Dans certaines peintures, c'est la notion de copie ou de trompe l'œil qui est à l'œuvre. Ce qui est le cas des cartons à dessins, pochettes à élastiques, livres et plus récemment des boites à bobines de films, des copies d'objets triviaux qui sont abandonnés, au sol, tombés du mur. Ces objets étant potentiellement des leurres et de possibles tableaux abstraits quelque part entre Peter Stämpfli et Roy Lichtenstein (je pense au tableau Composition).
En général, ce qui m'intéresse dans un motif ou un objet, c'est la puissance évocatrice qu'il possède ; et les liens et ramifications qu'il génère. Je travaille en ce moment à une série de peintures Million of pictures qui mime, sur des tondi, des boites de bobines de films métalliques - une peinture qui contiendrait potentiellement une infinité d'image.
L'idée que tous les moyens sont bons pour faire une peinture me plaît, cela ramène les choses à ce qu'elles sont. Les tableaux restent des tableaux quelles que soient leurs sources, leurs ambitions.
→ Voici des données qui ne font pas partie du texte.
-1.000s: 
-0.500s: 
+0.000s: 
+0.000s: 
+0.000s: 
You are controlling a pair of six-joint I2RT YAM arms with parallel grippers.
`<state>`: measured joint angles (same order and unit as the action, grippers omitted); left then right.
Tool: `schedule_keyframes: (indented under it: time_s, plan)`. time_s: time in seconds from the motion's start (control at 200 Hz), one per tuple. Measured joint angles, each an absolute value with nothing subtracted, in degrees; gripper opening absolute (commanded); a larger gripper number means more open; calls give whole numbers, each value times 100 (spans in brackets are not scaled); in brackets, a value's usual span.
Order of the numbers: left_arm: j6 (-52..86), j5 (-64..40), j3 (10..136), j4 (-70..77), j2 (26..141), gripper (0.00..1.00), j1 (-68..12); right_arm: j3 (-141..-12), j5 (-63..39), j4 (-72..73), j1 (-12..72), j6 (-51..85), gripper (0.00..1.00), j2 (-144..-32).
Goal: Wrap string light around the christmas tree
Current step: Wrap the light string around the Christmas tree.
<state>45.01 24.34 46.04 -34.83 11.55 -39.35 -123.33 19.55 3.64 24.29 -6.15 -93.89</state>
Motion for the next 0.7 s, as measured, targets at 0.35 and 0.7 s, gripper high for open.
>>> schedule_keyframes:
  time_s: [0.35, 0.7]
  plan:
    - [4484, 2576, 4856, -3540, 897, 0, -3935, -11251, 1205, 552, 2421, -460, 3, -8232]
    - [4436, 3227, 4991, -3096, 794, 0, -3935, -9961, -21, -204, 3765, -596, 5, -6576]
Ce qui me parait important est que les protocoles, les méthodes, tout comme les formes et les médiums de l'art, sont des véhicules qui nous servent à parler d’autres choses.

TC : Pour vos peintures, en enlevant une typologie d’information (textes et/ou noms de marques), quels enjeux esthétiques mettez-vous en place ? Cette peinture parle t-elle plus de suppression ou de mise en évidence d’une aspiration à l’abstraction ? Quelle importance a alors l’objet premier trouvé ?
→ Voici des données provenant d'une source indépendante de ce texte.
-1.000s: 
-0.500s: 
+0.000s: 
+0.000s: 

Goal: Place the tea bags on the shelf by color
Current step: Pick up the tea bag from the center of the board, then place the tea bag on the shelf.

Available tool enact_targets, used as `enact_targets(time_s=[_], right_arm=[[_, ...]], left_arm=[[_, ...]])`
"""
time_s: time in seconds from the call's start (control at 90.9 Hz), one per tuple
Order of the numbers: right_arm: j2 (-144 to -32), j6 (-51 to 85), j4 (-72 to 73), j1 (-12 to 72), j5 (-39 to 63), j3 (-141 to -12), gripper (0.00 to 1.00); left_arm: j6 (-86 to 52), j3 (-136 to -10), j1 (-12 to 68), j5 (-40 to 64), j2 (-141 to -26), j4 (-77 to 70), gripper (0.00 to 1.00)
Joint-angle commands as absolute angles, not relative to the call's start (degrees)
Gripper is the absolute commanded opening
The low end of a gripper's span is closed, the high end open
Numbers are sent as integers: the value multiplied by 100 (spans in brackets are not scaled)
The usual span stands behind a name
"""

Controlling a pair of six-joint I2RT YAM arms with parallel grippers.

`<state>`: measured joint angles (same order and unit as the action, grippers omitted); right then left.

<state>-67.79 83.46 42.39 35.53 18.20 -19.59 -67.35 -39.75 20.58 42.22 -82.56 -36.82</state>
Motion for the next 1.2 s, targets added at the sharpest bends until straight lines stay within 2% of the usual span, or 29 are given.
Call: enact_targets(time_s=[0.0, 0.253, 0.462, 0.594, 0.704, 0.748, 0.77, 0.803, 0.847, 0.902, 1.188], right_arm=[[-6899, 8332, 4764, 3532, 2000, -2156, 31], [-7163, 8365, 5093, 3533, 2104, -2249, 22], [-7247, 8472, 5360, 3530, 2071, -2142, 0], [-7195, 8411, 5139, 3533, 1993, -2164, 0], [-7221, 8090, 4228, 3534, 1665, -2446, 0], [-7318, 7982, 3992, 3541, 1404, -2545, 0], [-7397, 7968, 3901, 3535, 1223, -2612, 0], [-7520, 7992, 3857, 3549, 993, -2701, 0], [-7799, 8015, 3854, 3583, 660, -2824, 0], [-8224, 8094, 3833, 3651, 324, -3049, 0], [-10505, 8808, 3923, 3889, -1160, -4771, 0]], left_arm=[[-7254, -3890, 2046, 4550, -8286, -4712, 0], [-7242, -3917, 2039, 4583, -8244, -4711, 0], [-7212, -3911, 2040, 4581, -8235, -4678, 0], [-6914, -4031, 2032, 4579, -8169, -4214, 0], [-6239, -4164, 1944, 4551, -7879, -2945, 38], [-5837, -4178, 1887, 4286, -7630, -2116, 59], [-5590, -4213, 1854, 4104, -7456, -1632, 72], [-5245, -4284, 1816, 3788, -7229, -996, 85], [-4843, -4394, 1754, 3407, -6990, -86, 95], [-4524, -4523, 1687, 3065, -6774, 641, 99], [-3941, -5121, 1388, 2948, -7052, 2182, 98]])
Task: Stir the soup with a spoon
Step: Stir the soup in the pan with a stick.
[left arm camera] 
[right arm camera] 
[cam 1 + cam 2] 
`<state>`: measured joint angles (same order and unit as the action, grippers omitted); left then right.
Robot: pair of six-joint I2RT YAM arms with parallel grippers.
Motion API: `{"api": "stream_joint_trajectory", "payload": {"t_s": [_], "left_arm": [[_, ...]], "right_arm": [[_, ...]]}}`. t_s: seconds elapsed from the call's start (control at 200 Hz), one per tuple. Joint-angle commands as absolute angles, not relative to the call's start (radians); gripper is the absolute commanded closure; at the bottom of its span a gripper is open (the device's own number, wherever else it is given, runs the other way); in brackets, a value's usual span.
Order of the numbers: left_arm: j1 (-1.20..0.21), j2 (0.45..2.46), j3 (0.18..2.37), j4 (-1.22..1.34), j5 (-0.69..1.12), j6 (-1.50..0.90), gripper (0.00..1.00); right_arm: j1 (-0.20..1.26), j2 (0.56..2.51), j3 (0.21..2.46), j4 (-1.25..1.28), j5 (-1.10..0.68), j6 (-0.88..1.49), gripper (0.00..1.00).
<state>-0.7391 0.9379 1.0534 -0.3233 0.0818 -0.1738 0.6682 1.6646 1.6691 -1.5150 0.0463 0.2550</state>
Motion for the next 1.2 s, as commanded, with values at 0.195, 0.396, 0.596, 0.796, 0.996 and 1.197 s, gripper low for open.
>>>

HSB : L'objet trouvé doit posséder, au delà de ses qualités plastiques, une relation à la peinture ou à l'art et une dimension évocatrice.
Par exemple, la peinture Médiavision est l'idée très littérale d'une peinture générique, un tableau avant les images, que l'on associe d'emblée à une musique et à une action, la hache dans le mille. D’autre part, ce logo est lui aussi chargée émotionnellement, connotée d'une certaine désuétude que j'aime confronter au statut de la peinture abstraite aujourd'hui.
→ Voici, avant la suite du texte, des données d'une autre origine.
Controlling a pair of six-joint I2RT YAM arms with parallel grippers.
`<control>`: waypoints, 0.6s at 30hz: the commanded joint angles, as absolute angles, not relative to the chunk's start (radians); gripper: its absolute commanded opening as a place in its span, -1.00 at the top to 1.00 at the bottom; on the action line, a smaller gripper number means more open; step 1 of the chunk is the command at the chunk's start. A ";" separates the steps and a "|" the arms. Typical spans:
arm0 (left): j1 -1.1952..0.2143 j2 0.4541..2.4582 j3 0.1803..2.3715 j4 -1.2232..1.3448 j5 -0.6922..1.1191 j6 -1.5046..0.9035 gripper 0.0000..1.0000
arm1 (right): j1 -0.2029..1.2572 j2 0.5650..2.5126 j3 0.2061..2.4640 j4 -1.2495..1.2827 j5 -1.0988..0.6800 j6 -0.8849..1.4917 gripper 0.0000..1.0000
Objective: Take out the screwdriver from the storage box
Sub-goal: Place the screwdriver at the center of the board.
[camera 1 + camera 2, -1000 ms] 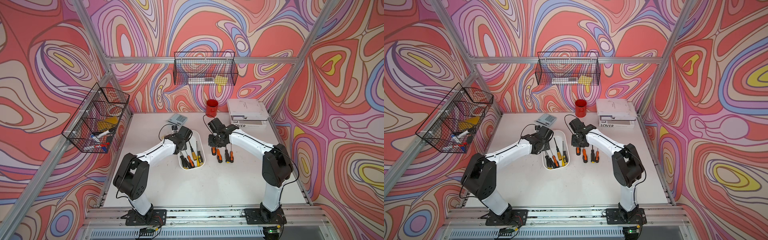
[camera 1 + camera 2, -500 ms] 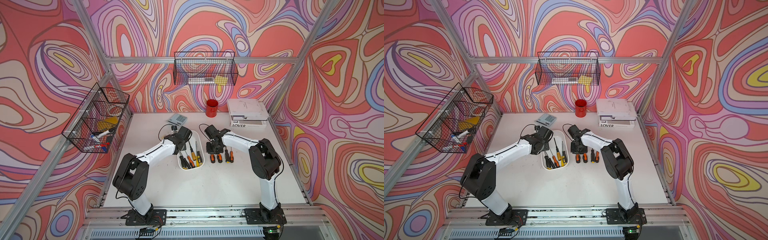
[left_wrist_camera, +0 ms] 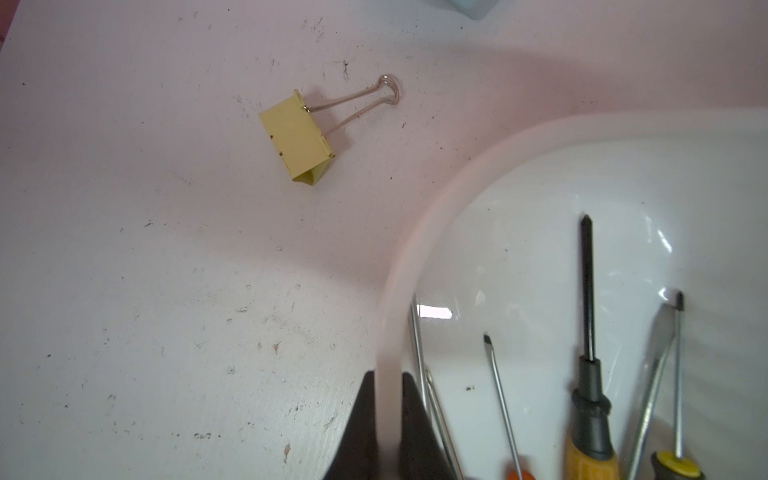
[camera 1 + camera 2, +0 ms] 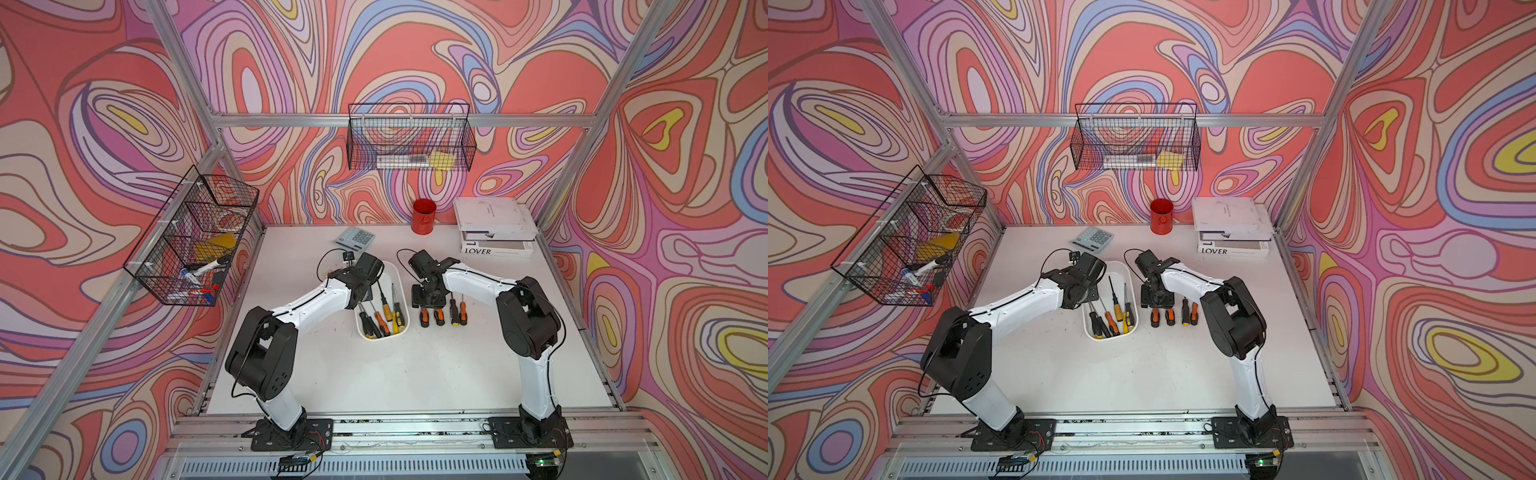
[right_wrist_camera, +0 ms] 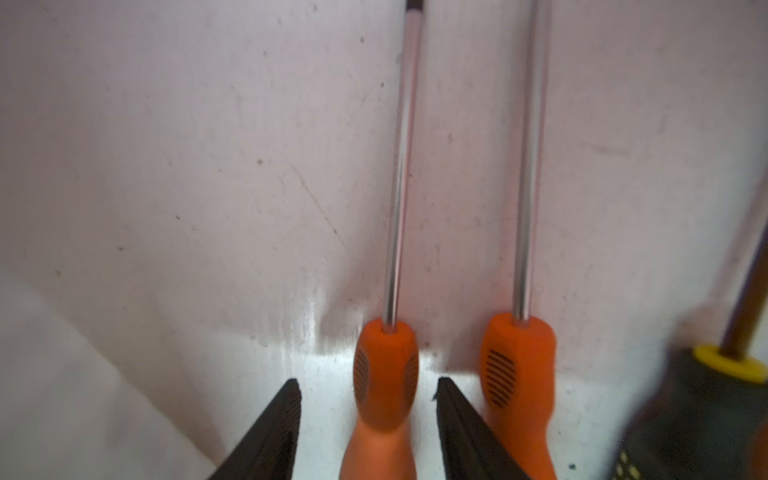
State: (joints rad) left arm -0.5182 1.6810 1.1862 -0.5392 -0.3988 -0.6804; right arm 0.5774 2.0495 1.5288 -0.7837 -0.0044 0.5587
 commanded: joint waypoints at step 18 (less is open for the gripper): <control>-0.519 1.664 1.207 -0.542 -0.397 -0.696 1.00 | 0.688 1.727 1.394 -0.556 -0.169 0.397 -0.28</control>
TC : « La question de créer quelque chose de nouveau ne m’a jamais préoccupé parce que l’on part toujours de ce qui existe déjà ; il me semble important que ce postulat soit visible dans le travail. Et, bien que je le fasse parfois, je trouve problématique de réaliser des œuvres qui font référence à l’histoire de l’art, car c’est souvent utiliser l’autorité de l’histoire pour donner de l’autorité au travail. » Pierre Bismuth

HSB : Je rejoins assez cette position, je suis assez sceptique vis à vis de l'idée de l'innovation formelle. La peinture abstraite a très peu évoluée sur une centaine d'année, et c’est ce qui est justement très intéressant car cela engendre des tics, des façons de faire et des manière dans une peinture où l'auteur cherche à disparaître. Le choix des outils fait que l'on différencie, au delà de la composition, une toile d’Aurélie Nemours de celle de Vera Molnar au premier coup d'œil.
Faire référence à l'histoire de l'art est un peu inévitable - la peinture rend toujours compte à la peinture - mais cela ne doit être ni un problème ni une sorte de valeur ajoutée tant que la peinture cherche à s'en extraire.
Je crois que, dans le cas de la peinture abstraite, un tableau convoque une somme de peintures qui l'ont précédé et cela malgré lui. Il nous faut donc l’assumer et revendiquer à l'intérieur de cette histoire une filiation. Finalement comme dans la musique, on appartient toujours à une scène, une famille, un ensemble qui nous dépasse.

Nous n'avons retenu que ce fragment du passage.